We have reported that HIV-1 episomal 2-long terminal repeat circular DNA (2-LTR circles), which are likely dead
ends in the viral replication cycle in vivo, persist at relatively high levels for at least 3 years after initiation of ART
containing an integrase strand transfer inhibitor (INSTI) during primary or chronic HIV-1 infection. Since INSTIs
are now recommended in all guidelines as essential components of initial regimens, most infected individuals
initiating contemporary ART may carry persistent levels of 2-LTR circles. It is therefore important to clarify
whether genetically intact HIV-1 2-LTR circles are present in individuals who commenced INSTI-containing ART,
because their persistence can interfere with the accurate quantification of the genetically intact and most likely
replication-competent reservoir. We will therefore answer three important questions in the proposed study:
(1) Do persisting HIV-1 2-LTR circles contain genetically intact HIV-1 genomes in CD4+ T cells during the first 3
years of INSTI-containing ART? If yes, at what level compare to genetically intact linear/proviral HIV-1?

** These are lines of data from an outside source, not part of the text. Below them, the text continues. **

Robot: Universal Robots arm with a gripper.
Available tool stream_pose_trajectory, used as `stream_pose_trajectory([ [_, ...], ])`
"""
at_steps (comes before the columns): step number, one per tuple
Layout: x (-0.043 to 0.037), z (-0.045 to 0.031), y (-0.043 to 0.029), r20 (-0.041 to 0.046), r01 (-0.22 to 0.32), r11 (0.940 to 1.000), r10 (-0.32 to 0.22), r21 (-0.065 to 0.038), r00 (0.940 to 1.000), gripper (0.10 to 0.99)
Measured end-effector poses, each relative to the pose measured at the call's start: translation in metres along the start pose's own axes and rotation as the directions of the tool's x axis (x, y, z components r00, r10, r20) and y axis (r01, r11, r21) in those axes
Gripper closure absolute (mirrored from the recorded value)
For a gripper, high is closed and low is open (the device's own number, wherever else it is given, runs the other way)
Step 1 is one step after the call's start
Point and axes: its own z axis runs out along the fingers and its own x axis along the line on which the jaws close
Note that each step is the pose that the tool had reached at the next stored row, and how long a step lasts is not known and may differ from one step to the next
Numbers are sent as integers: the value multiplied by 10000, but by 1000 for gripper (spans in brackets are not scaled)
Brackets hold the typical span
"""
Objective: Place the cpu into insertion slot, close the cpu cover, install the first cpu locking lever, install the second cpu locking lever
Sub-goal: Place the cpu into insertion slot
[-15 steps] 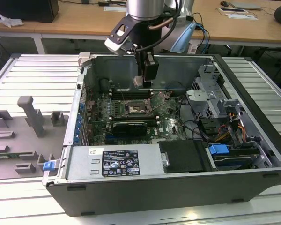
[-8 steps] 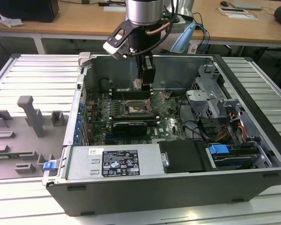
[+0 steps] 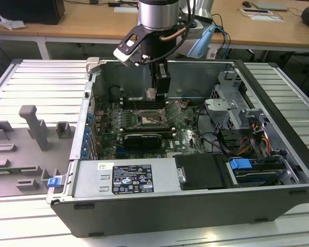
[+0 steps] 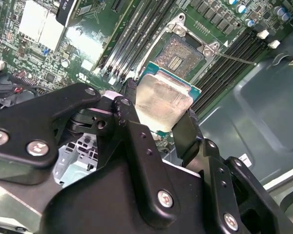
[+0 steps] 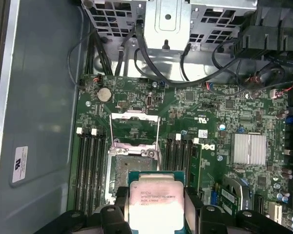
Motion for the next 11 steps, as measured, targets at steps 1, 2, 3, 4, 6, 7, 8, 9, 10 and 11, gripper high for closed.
stream_pose_trajectory([
  [1, 0, 5, 0, 0, 1, 10000, -1, 0, 10000, 549],
  [2, 0, 13, -1, 0, 0, 10000, 0, 0, 10000, 549],
  [3, 0, 19, -2, 2, 0, 10000, 0, 0, 10000, 549],
  [4, -1, 29, -2, 6, 1, 10000, -1, 0, 10000, 549],
  [6, -1, 47, -4, 13, 1, 10000, -1, 1, 10000, 549],
  [7, -1, 52, -4, 15, 2, 10000, -2, 1, 10000, 549],
  [8, -1, 58, -5, 21, 2, 10000, -2, 2, 10000, 549],
  [9, -1, 63, -5, 30, 2, 10000, -2, 2, 10000, 549],
  [10, -1, 67, -6, 39, 3, 10000, -3, 3, 10000, 549],
  [11, -1, 72, -6, 44, 3, 10000, -3, 3, 10000, 549],
])
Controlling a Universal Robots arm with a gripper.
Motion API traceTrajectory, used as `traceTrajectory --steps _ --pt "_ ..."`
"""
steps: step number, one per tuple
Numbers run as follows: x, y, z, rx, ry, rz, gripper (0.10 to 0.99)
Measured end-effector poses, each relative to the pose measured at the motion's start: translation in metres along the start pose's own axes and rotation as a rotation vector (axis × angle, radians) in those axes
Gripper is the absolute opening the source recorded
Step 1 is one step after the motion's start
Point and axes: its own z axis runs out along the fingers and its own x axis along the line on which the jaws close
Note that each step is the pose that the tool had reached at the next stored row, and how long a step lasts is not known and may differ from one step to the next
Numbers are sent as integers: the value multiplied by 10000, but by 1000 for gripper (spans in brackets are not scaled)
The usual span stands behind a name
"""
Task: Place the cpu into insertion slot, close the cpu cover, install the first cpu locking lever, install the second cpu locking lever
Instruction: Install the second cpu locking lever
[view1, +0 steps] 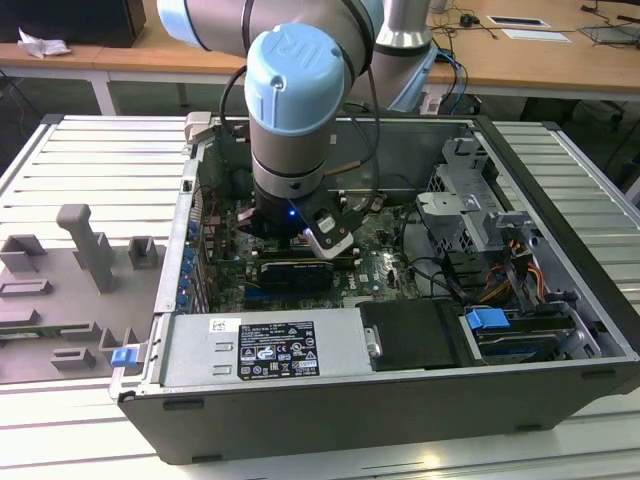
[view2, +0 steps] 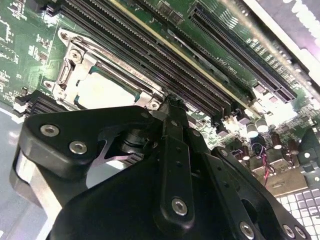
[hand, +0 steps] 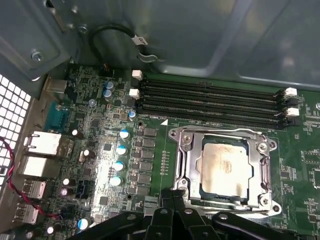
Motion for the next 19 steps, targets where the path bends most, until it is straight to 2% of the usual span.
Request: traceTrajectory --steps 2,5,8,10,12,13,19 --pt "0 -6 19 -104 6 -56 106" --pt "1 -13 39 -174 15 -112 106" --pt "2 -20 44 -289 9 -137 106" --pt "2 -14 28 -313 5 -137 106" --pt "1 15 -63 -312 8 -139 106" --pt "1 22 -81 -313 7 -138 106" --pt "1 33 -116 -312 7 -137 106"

(2) How do genetically intact, replication-competent proviral forms distribute in CD4+ T cell subsets prior to and
following initiation of INSTI-containing ART? Does this distribution change during the first 3 years of therapy?
(3) Is HIV-1 replication occurring during the first 3 years of INSTI-containing ART and how do 2-LTR and
integrated viral sequences relate to each other and evolve over time?
This will be the first characterization of HIV-1 DNA, that accurately accounts for the linear/proviral forms and 2-
LTR circles following initiation of treatment with INSTI-containing ART, which is now standard of care in many
jurisdictions. Persistence of genetically intact 2-LTR circles will cause an overestimation of the potentially
replication-competent latent HIV reservoir even when near full-length sequencing techniques are employed. This
will also be the first longitudinal assessment of the landscape of genetically intact provirus and 2-LTR circles and
how these evolve within CD4+ T cell subsets during early (0-3 years) therapy. This will inform the potential
targeting of cure strategies. Finally, it will clarify whether ongoing viral replication maintains the latent reservoir
during the first months of therapy, or whether this is driven by cellular proliferation even at these early time points.